One thing I would note before diving in to the overview is that most of the information about using expression functions in Power Automate also applies to Azure Logic Apps as both systems derive their use and definition of functions from the Workflow Definition Language.
Using Function Expressions
In Power Automate, for pretty much any data element in a trigger or function, you have the option to either select a “static” value provided by a previous step, or you can insert an expression. These expressions can consist of one more functions as well as references to data values from previous actions or the trigger.
The interface to add an expression is quite easy to access. Just click in any data element box for any trigger or action. If you’re browser window is wide enough, you should see a pop-up appear to the right of the box. If it doesn’t, you should also see a text button below the data box at the right that says “Add dynamic content”. You can click this box to get the popup to appear.
In the dialog box, you’ll see at the top a text button that says “Expression”. In order to add an expression function, click that. You’ll see the box change to from a list of data elements to a list of functions.
The inital list is a selection of the most common functions from each category. You can either select from the listed functions, or if you know the function you want you can just start typing. There is an autocomplete feature to help you find the function you’re looking for as you type.
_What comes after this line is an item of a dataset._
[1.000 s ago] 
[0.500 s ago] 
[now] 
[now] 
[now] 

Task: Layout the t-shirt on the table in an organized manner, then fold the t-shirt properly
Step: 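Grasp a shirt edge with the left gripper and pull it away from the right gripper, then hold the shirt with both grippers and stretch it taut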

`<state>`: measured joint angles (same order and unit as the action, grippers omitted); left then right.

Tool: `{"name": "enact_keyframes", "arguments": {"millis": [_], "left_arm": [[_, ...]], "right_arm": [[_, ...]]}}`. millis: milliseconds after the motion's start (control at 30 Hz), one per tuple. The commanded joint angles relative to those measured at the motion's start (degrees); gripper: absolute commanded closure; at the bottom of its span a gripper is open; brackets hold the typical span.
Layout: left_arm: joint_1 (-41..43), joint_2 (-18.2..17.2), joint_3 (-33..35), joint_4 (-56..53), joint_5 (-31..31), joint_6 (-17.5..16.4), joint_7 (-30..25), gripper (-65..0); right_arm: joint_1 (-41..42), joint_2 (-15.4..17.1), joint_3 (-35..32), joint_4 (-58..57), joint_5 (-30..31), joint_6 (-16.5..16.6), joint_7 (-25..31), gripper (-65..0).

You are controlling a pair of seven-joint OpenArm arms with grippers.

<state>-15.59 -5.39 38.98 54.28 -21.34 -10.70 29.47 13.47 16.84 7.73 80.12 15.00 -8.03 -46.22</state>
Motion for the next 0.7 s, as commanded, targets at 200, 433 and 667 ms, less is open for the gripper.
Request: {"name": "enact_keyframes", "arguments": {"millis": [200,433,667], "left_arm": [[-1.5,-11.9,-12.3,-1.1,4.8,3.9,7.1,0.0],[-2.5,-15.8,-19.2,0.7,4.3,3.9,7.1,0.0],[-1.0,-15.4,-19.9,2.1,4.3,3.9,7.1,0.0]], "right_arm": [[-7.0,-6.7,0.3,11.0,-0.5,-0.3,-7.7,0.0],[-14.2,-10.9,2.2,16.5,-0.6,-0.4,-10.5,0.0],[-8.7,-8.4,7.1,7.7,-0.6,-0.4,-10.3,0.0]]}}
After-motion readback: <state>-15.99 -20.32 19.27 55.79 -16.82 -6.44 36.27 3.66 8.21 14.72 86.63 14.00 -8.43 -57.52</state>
At this point, I’ll bring to your attention the biggest problem with the dialog box. It doesn’t get any bigger. If your function is bigger than the space you see on the screen, it can be really difficult to make sure you have all your parentheses and commas in the right place. If your expression is going to be larger, you may find it easier to write out your function in a separate text editor and then copy/paste the text into the box to validate and test it. This is one of the things I most wish Microsoft would address with the Power Automate design interface.
The other main issue is that if there is a bug in your expression function code, it’s really good at spotting that and telling you. It’s not so good at identifying exactly where and what the error actually is. And let me tell you, spotting a misplaced comma or parenthesis somewhere in a large expression function can sometimes be an intensely painful experience.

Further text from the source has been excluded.